In short order, evacuation of the city is ordered by officials who, understandably, suspect terrorists have unleashed some sort of poison gas. Wahlberg winds up on a train to Pennsylvania with his wife (Zooey Deschanel), a close friend (John Leguizamo) and his friend’s young daughter (Ashlyn Sanchez). They naturally assume they’ve escaped harm. The first sign to the contrary comes when cellphones begin a buzzing chorus, bringing news that mass suicides have been reported up ahead at their destination.
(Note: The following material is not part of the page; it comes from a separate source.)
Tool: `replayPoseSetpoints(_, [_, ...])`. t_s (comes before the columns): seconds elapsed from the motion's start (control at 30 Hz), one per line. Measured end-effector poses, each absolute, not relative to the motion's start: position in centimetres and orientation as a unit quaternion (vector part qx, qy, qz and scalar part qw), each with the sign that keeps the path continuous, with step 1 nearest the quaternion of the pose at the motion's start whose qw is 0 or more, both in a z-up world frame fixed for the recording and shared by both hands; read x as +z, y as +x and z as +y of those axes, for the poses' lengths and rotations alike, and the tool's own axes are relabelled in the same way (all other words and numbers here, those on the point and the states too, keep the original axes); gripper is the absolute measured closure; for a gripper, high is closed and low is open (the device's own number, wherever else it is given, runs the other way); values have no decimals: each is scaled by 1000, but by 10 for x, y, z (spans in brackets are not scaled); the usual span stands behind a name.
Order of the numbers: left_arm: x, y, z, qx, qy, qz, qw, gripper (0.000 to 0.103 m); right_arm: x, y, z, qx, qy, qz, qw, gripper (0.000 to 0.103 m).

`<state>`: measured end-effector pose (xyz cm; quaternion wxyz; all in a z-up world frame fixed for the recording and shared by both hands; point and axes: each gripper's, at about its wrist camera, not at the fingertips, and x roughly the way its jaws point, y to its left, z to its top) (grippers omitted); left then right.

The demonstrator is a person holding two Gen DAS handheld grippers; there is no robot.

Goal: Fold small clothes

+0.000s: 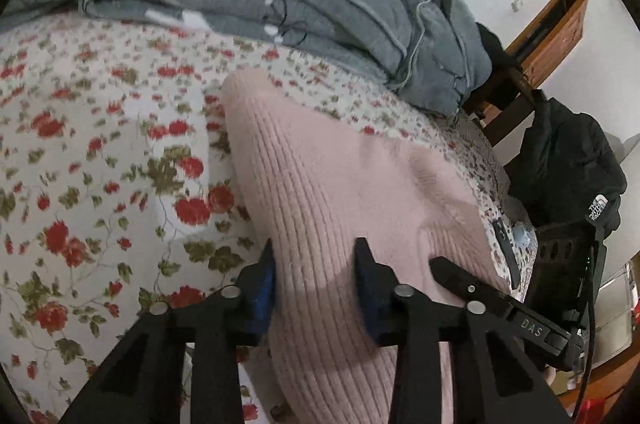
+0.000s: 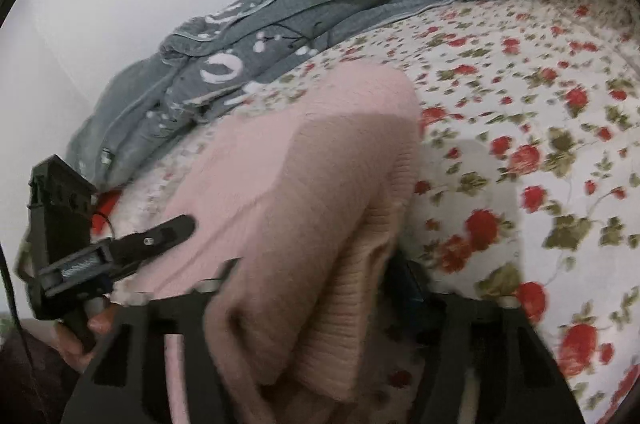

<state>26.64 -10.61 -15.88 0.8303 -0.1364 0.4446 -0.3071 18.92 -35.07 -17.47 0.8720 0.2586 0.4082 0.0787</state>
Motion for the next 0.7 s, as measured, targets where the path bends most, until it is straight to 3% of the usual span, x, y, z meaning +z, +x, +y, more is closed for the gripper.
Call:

The second arrives when the train comes to a stop in the middle of nowhere. “We’ve lost contact,” a railroad employee explains, “with everyone.”

Some of the stranded passengers eventually catch rides out of the area with kindly locals. Leguizamo makes the painful decision to leave his daughter with his friends and go in search of his wife. (Bad move. It’s never a good idea to stray too far from the hero in these deals.) Wahlberg and company wind up passengers in a vehicle driven by a worried-looking chap with botanical expertise: He has a theory about what’s blowing in the wind and why.

It boils down to this: Some plants have the ability to give off toxic hormones to defend themselves against natural enemies. It just might be that some forms of plant life have evolved the ability to produce an airborne agent that affects the human brain by somehow flicking the “suicide switch.” Given the beating the globe’s greenery has taken at the hands of mankind, one can understand how we might fall into the category of natural enemy.

Before you laugh, consider the conclusion reached by award-winning science writer Richard Preston in The Hot Zone, the 1994 bestseller about the emergence of deadly rainforest viruses and a real-life ’80s outbreak of Ebola in a suburb of Washington, D.C.: “The emergence of AIDS, Ebola and any number of other rainforest agents appears to be a natural consequence of the ruin of tropical biosphere . . . In a sense, the earth is mounting an immune response against the human species.”

I have to say, I didn’t find The Happening problematically far-fetched. And, by the way, nobody raised the issue when Haley Joel Osment was running around seeing dead people. Rather, I found the latest from the filmmaker exquisitely directed, convincingly acted, hauntingly scored, imaginatively scripted and creepy as all holy hell. He doesn’t wrap things up with a trademark twist this time. Instead, he goes with the kind of “The End . . . or Is It?” closing note you used to see all the time in cheesy science fiction films. It’s a nifty touch, and further indication that this is anything but the end for M. Night Shyamalan.